# New: Fenix BC30R



## Sirius9 (Apr 24, 2013)

As you already may noticed, Fenix released new version of their BC30. 
This one is called BC40R as *R*echargeable which means battery is now integrated. Some of the main advertising points of this light are 1600 lumens (burst mode), neutral white XM-L2 LEDs, built in 5200mAh battery with protection and of course OLED display that will show you remaining runtime and battery power...

There are some other features that make this light even more interesting and you can find out all about them at Fenix website...
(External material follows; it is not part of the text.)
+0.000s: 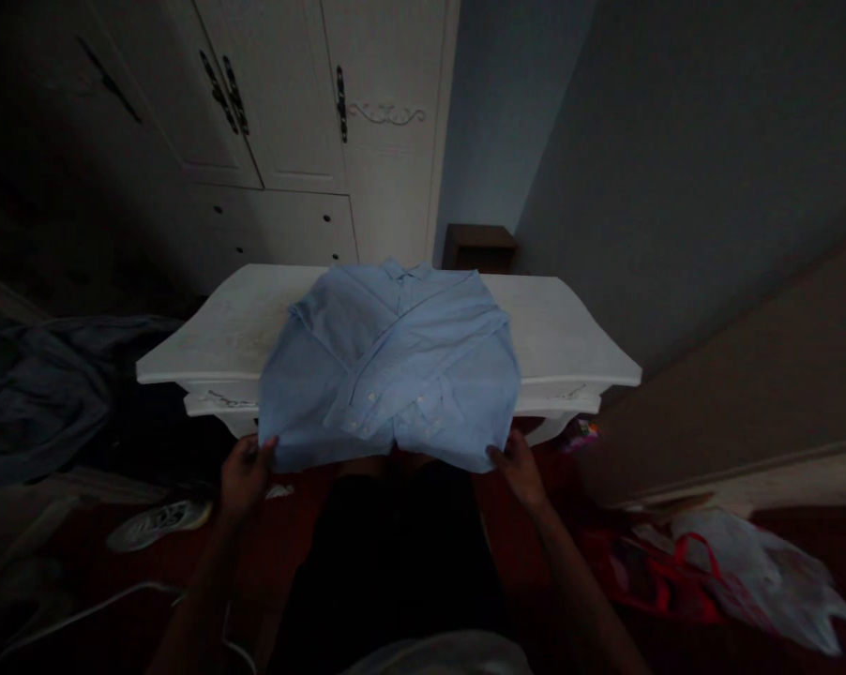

Here are several images to tickle your curiosity 








































I smell group buy do you smell it to  I am on it


----------



## spankone (Aug 31, 2011)

They'll be available next month. 


Sent from my iPhone using Tapatalk


----------



## Cat-man-do (May 16, 2004)

Very nice looking lamp. Self-contained 5200mah 3.7 volt battery, not great but not bad. Twin Neutral Cree XM-L2 LED's. Wired remote and lot's of fancy features. This is going to offer some competition to the Gloworms but I much prefer lamps that use batteries with more watt/hrs. I still rather have a Gloworm X2 and a good battery ( or Nitefighter BT40S ).

Fenix store


----------



## manbeer (Oct 14, 2009)

That looks to be one of the better self contained options out there. That being said, I too am not a huge fan of integrated units and prefer a separate light head/battery setup. Wish Fenix would do more with those and poss make something with a 4 cell holder we could cannibalize for a group buy


----------



## znomit (Dec 27, 2007)

Looks great, but...
Are the batteries really proprietary or are they 18650s?


----------



## tigris99 (Aug 26, 2012)

I actually like this light, be a great commuter/road light. Simple and effective. For my commuting itd last weeks between charges. Or for sons bike because little frames have crap for space to work with and want to keep weight down. Also alot of people that like simple integrated systems.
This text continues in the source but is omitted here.